### THE PROBLEM
Reply with only a number, the count of lines in the listing that include the word "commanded".

### PROVIDED DATA
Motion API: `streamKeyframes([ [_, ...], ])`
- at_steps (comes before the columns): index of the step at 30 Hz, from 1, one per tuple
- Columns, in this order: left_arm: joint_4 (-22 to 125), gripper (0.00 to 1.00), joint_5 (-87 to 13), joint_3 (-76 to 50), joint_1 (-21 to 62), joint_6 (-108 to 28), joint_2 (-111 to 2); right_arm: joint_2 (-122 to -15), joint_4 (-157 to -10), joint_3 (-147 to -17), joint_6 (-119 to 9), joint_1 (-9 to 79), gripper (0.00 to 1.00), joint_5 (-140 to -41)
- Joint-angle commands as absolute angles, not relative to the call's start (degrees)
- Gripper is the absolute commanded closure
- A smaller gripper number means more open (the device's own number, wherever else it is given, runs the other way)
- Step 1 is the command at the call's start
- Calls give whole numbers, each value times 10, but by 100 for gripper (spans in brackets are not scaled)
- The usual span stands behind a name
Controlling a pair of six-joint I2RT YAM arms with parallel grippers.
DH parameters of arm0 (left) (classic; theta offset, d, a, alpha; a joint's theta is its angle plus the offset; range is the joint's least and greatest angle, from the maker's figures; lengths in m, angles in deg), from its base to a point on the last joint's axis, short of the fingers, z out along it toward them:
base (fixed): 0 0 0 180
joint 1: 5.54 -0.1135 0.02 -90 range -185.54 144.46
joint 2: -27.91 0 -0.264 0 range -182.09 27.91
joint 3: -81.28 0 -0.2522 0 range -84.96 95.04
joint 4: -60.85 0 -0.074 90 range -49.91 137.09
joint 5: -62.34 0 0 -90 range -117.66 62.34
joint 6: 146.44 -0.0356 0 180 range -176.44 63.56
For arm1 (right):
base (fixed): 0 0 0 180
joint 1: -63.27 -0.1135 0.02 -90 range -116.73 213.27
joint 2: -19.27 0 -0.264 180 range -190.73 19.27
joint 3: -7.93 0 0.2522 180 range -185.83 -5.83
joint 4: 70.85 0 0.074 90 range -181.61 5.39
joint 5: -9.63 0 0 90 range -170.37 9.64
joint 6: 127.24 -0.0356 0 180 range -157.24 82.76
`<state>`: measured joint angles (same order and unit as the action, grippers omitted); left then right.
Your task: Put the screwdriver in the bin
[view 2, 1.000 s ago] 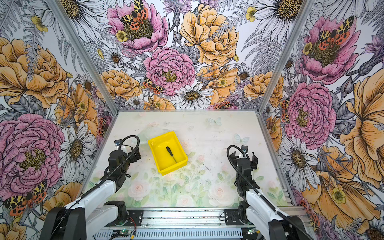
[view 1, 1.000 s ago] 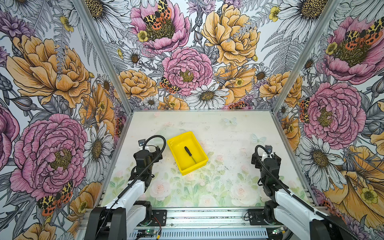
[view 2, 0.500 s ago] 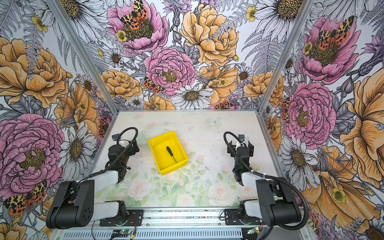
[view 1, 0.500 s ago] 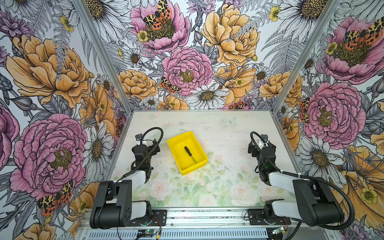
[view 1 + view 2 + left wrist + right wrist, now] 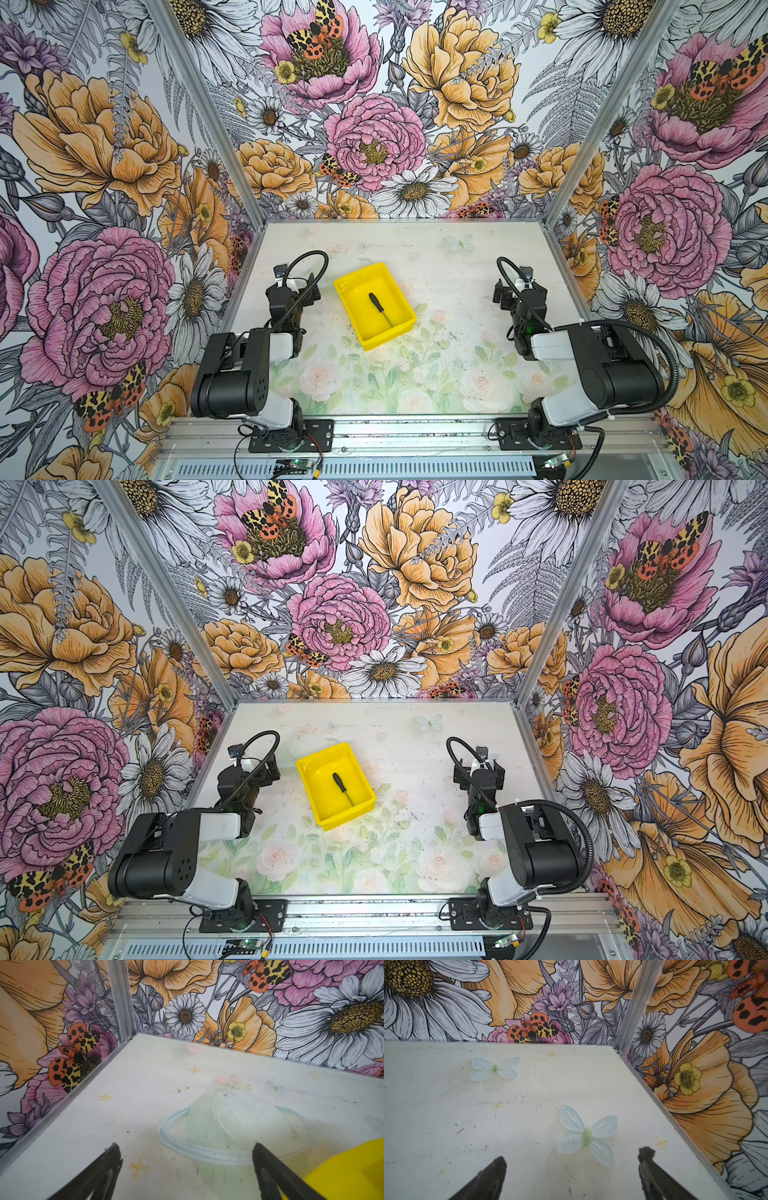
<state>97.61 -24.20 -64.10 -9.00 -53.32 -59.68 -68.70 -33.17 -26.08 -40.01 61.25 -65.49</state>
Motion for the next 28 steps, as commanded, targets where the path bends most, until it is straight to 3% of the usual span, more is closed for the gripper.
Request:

### PROBLEM SOLUTION
2